We have investigated the rupture process of the 2005 West Off Fukuoka Prefecture earthquake by the multitime- window linear waveform inversion method using the strong ground motion data recorded at 11 K-NET and KiK-net stations. From the waveforms of the P-wave portion, it is indicated that the energy release in the first few seconds was markedly lower than the subsequent part, and this causes difficulty in identifying onset of the S-wave. To decide an appropriate time window for the waveform inversion, we estimate the S-wave onset using aftershock records. The inverted slip distribution shows a single asperity of 8 km × 6 km and its center located 8 km to the southeast and 6 km above the hypocenter. The asperity explains most of the large-amplitude signals in the observed waveforms.

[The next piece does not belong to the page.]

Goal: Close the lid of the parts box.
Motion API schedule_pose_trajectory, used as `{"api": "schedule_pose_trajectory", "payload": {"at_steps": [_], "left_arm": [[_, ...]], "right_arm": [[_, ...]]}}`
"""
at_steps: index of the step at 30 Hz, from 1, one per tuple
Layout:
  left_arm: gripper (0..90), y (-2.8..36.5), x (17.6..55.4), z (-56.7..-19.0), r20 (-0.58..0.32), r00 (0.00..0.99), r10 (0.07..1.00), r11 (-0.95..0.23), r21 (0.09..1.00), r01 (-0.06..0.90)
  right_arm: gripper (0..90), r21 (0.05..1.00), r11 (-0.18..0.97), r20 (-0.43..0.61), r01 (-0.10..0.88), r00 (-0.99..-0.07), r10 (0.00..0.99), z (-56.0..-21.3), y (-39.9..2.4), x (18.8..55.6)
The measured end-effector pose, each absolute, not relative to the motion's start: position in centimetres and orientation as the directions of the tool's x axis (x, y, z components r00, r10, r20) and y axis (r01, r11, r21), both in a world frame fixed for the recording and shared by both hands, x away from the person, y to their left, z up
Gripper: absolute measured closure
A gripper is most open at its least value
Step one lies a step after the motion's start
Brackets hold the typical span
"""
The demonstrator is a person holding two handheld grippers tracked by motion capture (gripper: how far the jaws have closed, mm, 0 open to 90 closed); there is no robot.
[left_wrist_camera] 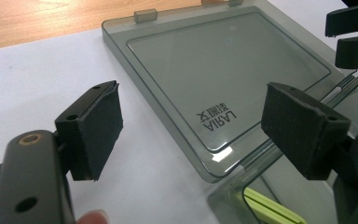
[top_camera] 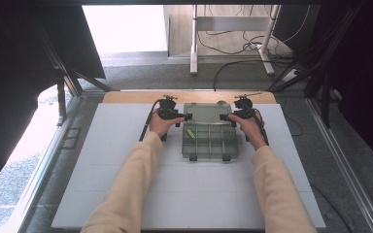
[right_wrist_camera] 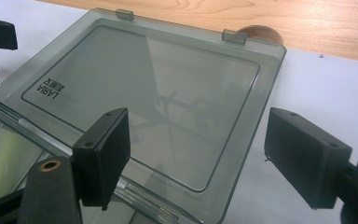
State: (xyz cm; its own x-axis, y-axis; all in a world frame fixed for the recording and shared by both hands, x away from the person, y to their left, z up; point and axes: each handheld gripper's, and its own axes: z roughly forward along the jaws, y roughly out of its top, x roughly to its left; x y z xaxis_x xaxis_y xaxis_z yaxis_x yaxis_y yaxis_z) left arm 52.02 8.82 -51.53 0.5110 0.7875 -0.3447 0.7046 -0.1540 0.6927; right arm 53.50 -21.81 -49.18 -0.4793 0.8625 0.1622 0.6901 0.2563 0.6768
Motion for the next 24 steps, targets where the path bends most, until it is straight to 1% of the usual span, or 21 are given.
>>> {"api": "schedule_pose_trajectory", "payload": {"at_steps": [24], "left_arm": [[21.6,8.31,52.30,-52.10,-0.387,0.507,0.771,-0.158,0.654,0.740]], "right_arm": [[22.1,0.657,0.256,0.173,0.709,-0.473,0.864,-50.09,-21.39,53.70]]}}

The turning point from the initial low-energy-release rupture to the main high-energyrelease rupture is estimated from the spatial variation of the observed initial rupture phase. It is found 3.3 s after the initiation of the rupture at about 4 km to the southeast of the hypocenter. Stress drop during the initial rupture is estimated to be in the same order of those of moderate size aftershocks, which indicates that the initial rupture is an ordinary dynamic rupture.

Source Process of the 2011 Off the Pacific Coast of Tohoku Earthquake

The kinematic source process of the 2011 Off the Pacific Coast of Tohoku earthquake is studied using strong motion data both in low- and high-frequency ranges. The slip distribution is estimated by the waveform inversion analysis using velocity waveforms in the frequency range from 0.01 to 0.125 Hz at strong motion stations along the Pacific coast. The strong motion generation area (SMGA) is estimated by the strong ground motion simulation in 0.1–10 Hz using the empirical Green’s function method. The slip distribution is characterized by a large asperity with peak slip of 48 m which is imaged in the shallower portion of the source fault near the Japan Trench. Four SMGAs are identified in the deeper portion of the source fault. Unlike the past M7–8 subduction-zone plate-boundary events, the SMGAs and the asperity seem to be complementary in space. But the rupture time of each SMGA matches the timing of slip in each area. The total size of SMGAs is much smaller than the asperity area. This event coincides with empirical scaling relationships between total rupture area, asperity area, SMGA, and its seismic moment proposed for subduction-zone plate-boundary earthquakes by previous papers although the asperity abstracted for this event may have different nature from those of past smaller earthquakes.